De même, l'Esprit aide nos infirmités; car nous ne savons pas quoi demander comme il faut; mais l'Esprit lui-même intercède pour nous avec des gémissements qui ne peuvent être proférés. Et celui qui sonde les cœurs sait quelle est la pensée de l'Esprit, parce qu'il intercède pour les saints selon la volonté de Dieu (Romains 8: 26-27).

C'est le mystère profond de la prière. C'est le mécanisme divin délicat que les mots ne peuvent pas interpréter et que la théologie ne peut expliquer, mais que le croyant le plus humble sait même quand il ne comprend pas.

Oh, les fardeaux que nous aimons porter et que nous ne pouvons pas comprendre! Oh, la portée inarticulée de nos cœurs pour des choses que nous ne pouvons pas comprendre! Et pourtant, nous savons qu'ils sont un écho du trône et un murmure du cœur de Dieu. C'est souvent un gémissement plutôt qu'une chanson, un fardeau plutôt qu'une aile flottante. Mais c'est un fardeau béni, et c'est un gémissement dont la nuance est louange et joie ineffable. C'est "un gémissement qui ne peut pas être prononcé". Nous ne pouvons pas toujours l'exprimer nous-mêmes et, parfois, nous ne comprenons pas plus que le fait que Dieu prie en nous pour quelque chose qui a besoin de son contact et qu'il comprend.

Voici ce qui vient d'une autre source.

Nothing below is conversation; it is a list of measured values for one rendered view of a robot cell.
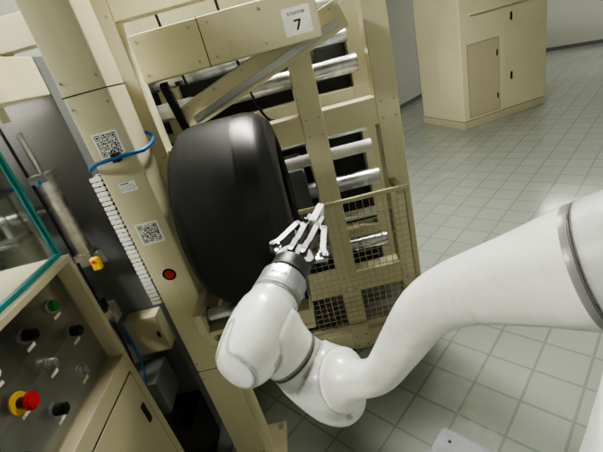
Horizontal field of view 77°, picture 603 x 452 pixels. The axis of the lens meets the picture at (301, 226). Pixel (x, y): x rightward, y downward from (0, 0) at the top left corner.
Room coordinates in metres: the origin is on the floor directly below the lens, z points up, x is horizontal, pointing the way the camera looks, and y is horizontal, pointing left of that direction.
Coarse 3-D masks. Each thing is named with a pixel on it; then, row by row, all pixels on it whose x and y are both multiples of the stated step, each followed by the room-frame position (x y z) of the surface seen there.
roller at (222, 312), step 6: (306, 288) 1.06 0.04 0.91; (306, 294) 1.04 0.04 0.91; (222, 306) 1.08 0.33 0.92; (228, 306) 1.07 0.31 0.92; (234, 306) 1.06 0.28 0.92; (210, 312) 1.07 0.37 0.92; (216, 312) 1.06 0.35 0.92; (222, 312) 1.06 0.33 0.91; (228, 312) 1.05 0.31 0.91; (210, 318) 1.06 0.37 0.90; (216, 318) 1.06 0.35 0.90; (222, 318) 1.06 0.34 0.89
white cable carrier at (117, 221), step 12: (96, 180) 1.15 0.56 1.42; (96, 192) 1.16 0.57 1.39; (108, 192) 1.16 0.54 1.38; (108, 204) 1.15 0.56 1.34; (120, 216) 1.18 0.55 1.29; (120, 228) 1.17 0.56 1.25; (120, 240) 1.15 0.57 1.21; (132, 240) 1.16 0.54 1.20; (132, 252) 1.15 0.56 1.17; (144, 276) 1.15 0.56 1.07; (144, 288) 1.16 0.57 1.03; (156, 288) 1.16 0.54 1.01; (156, 300) 1.16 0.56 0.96
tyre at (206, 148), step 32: (192, 128) 1.17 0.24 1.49; (224, 128) 1.11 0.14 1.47; (256, 128) 1.09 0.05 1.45; (192, 160) 1.03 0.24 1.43; (224, 160) 1.00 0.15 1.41; (256, 160) 0.99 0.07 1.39; (192, 192) 0.96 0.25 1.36; (224, 192) 0.95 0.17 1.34; (256, 192) 0.94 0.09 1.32; (288, 192) 1.40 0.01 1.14; (192, 224) 0.93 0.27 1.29; (224, 224) 0.92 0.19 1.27; (256, 224) 0.91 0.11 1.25; (288, 224) 0.94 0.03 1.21; (192, 256) 0.93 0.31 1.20; (224, 256) 0.91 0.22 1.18; (256, 256) 0.91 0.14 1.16; (224, 288) 0.94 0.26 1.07
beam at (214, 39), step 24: (264, 0) 1.37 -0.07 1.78; (288, 0) 1.36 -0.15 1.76; (312, 0) 1.36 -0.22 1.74; (192, 24) 1.38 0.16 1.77; (216, 24) 1.38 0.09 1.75; (240, 24) 1.37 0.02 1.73; (264, 24) 1.37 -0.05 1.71; (312, 24) 1.36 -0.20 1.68; (144, 48) 1.39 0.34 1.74; (168, 48) 1.39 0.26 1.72; (192, 48) 1.38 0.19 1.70; (216, 48) 1.38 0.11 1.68; (240, 48) 1.38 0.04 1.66; (264, 48) 1.37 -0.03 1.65; (144, 72) 1.39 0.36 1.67; (168, 72) 1.39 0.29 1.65; (192, 72) 1.39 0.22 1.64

Et ainsi, nous pouvons simplement verser la plénitude de notre cœur, le fardeau de notre esprit, le chagrin qui nous écrase et savoir qu’il entend, qu’il aime, qu’il comprend, qu’il reçoit; et il sépare de notre prière tout ce qui est imparfait, ignorant et faux, et présente le reste, avec l'encens du grand grand prêtre, devant le trône d'en haut; et notre prière est entendue, acceptée et exaucée en son nom.

--AB Simpson

Il n'est pas nécessaire de toujours parler à Dieu ou d'entendre toujours de Dieu pour avoir la communion avec lui; il y a une communauté inarticulée plus douce que des mots. Le petit enfant peut s'asseoir toute la journée à côté de sa mère occupée et, bien que peu de mots soient parlés de part et d'autre, et les deux sont occupés, l'un à son jeu absorbant, l'autre à son travail passionnant, mais les deux sont en parfaite camaraderie. Il sait qu'elle est là et elle sait qu'il va bien.

Ainsi, le saint et le Sauveur peuvent rester des heures dans la fraternité silencieuse de l’amour. Il s’occupe des choses les plus courantes, tout en ayant conscience que chaque petite chose qu’il fait est touchée par le teint de sa présence et le sens de Son approbation et sa bénédiction.

Et puis, quand ils sont pressés par des fardeaux et des ennuis trop compliqués à exprimer et trop mystérieux pour être racontés ou compris, comme il est doux de retomber dans ses bras bénis et de sangloter devant le chagrin que nous ne pouvons pas parler!

--Choisi


Achetez votre propre copie de cette dévotion.

Ou, rattrapez-vous sur Streams in the Desert dans nos archives.